(Records contained in a dataset)
....
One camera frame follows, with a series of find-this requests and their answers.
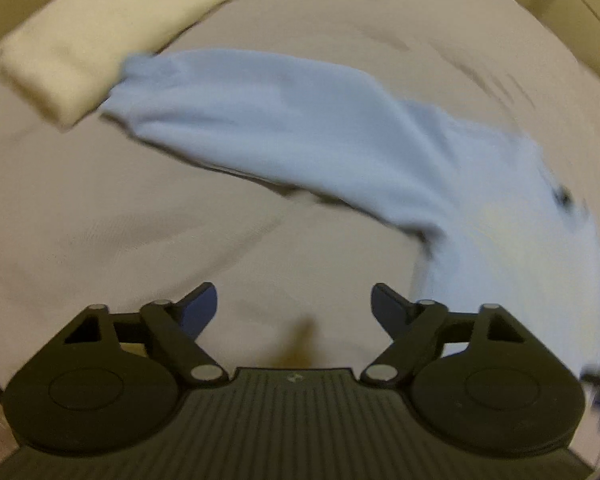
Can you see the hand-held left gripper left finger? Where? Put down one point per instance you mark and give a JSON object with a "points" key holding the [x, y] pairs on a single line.
{"points": [[196, 310]]}

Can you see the light blue garment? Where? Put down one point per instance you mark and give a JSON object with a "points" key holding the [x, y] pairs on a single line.
{"points": [[305, 125]]}

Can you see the folded cream cloth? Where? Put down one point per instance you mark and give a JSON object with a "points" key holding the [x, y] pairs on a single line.
{"points": [[105, 25]]}

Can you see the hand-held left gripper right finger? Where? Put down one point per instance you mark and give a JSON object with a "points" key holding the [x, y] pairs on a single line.
{"points": [[386, 310]]}

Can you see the bed with beige sheet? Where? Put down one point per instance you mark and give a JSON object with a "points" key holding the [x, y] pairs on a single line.
{"points": [[105, 210]]}

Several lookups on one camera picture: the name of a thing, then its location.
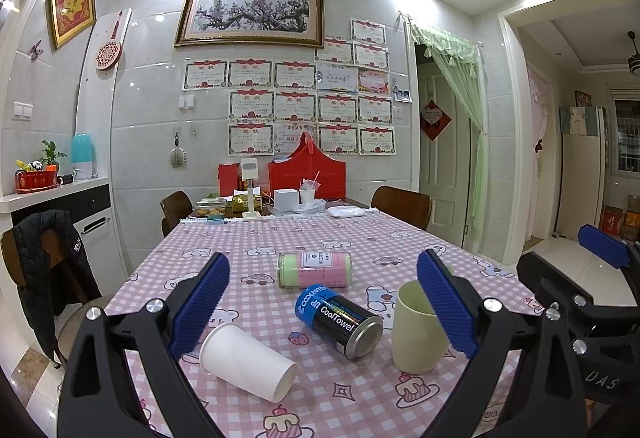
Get plastic cup with straw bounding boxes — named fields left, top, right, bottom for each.
left=299, top=171, right=321, bottom=207

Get pale green cup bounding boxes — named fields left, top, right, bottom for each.
left=391, top=266, right=457, bottom=375

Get gold box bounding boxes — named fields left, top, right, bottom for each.
left=230, top=194, right=262, bottom=213

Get small potted plant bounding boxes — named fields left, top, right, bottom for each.
left=41, top=140, right=67, bottom=171

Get white paper cup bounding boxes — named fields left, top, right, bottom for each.
left=199, top=322, right=298, bottom=403

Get group of wall certificates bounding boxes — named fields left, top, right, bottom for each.
left=181, top=18, right=397, bottom=157

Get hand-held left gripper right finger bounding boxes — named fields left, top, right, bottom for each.
left=416, top=248, right=589, bottom=438

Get framed red and gold picture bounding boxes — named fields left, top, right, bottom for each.
left=46, top=0, right=97, bottom=50

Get black padded jacket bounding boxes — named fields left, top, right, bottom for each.
left=12, top=210, right=104, bottom=362

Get white square box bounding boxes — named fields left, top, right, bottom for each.
left=273, top=188, right=300, bottom=216

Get red fruit basket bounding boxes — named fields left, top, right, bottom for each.
left=15, top=170, right=59, bottom=195

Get red paper bag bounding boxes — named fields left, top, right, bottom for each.
left=218, top=164, right=241, bottom=197

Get orange cardboard boxes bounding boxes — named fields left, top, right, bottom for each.
left=597, top=205, right=640, bottom=241

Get framed plum blossom painting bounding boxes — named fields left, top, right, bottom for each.
left=174, top=0, right=326, bottom=49

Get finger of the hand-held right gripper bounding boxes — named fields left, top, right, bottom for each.
left=516, top=251, right=640, bottom=319
left=577, top=224, right=640, bottom=279

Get red gift box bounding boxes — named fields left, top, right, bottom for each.
left=268, top=136, right=347, bottom=201

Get white and black cabinet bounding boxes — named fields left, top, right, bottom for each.
left=0, top=177, right=112, bottom=269

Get red diamond door decoration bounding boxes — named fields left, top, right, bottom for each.
left=420, top=100, right=453, bottom=141

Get pink and green canister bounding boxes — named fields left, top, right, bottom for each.
left=277, top=252, right=352, bottom=289

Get brown wooden chair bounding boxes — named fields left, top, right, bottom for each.
left=0, top=225, right=109, bottom=369
left=160, top=191, right=195, bottom=239
left=371, top=186, right=433, bottom=233

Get green lace curtain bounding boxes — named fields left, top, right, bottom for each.
left=409, top=19, right=489, bottom=253

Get black and blue can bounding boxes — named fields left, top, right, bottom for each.
left=294, top=284, right=384, bottom=361

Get pink curtain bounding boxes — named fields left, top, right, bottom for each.
left=527, top=66, right=557, bottom=239

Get pink checked tablecloth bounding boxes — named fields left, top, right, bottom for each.
left=104, top=205, right=547, bottom=438

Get white refrigerator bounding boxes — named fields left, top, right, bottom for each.
left=559, top=105, right=609, bottom=239

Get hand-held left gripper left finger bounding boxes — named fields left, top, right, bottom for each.
left=59, top=252, right=231, bottom=438

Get white door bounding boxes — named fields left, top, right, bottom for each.
left=417, top=56, right=474, bottom=249

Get pink round fan ornament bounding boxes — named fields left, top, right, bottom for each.
left=96, top=10, right=124, bottom=70

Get hanging brush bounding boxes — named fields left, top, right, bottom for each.
left=169, top=133, right=187, bottom=169

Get blue and white humidifier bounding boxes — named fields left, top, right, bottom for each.
left=70, top=133, right=99, bottom=180

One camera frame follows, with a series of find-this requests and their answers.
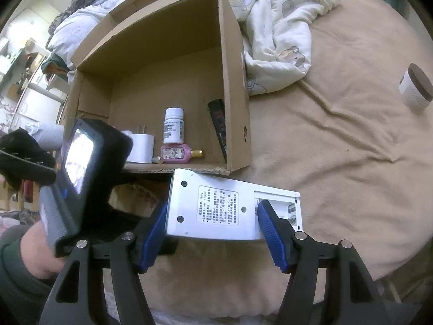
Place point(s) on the white cabinet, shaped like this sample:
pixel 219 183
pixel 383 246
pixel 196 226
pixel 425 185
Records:
pixel 37 105

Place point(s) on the pink perfume bottle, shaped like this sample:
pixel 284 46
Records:
pixel 174 152

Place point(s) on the white battery charger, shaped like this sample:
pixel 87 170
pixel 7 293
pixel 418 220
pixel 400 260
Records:
pixel 216 189

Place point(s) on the white jar with brown lid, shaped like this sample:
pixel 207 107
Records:
pixel 414 88

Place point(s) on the person's left forearm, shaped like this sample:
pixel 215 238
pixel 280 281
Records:
pixel 20 270

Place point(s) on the white pill bottle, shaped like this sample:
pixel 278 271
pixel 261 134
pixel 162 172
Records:
pixel 173 128

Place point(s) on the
....
• What you have to do
The word "this" occurs in some lines of the data above; report how many such lines there are, with no other words.

• Response to the task
8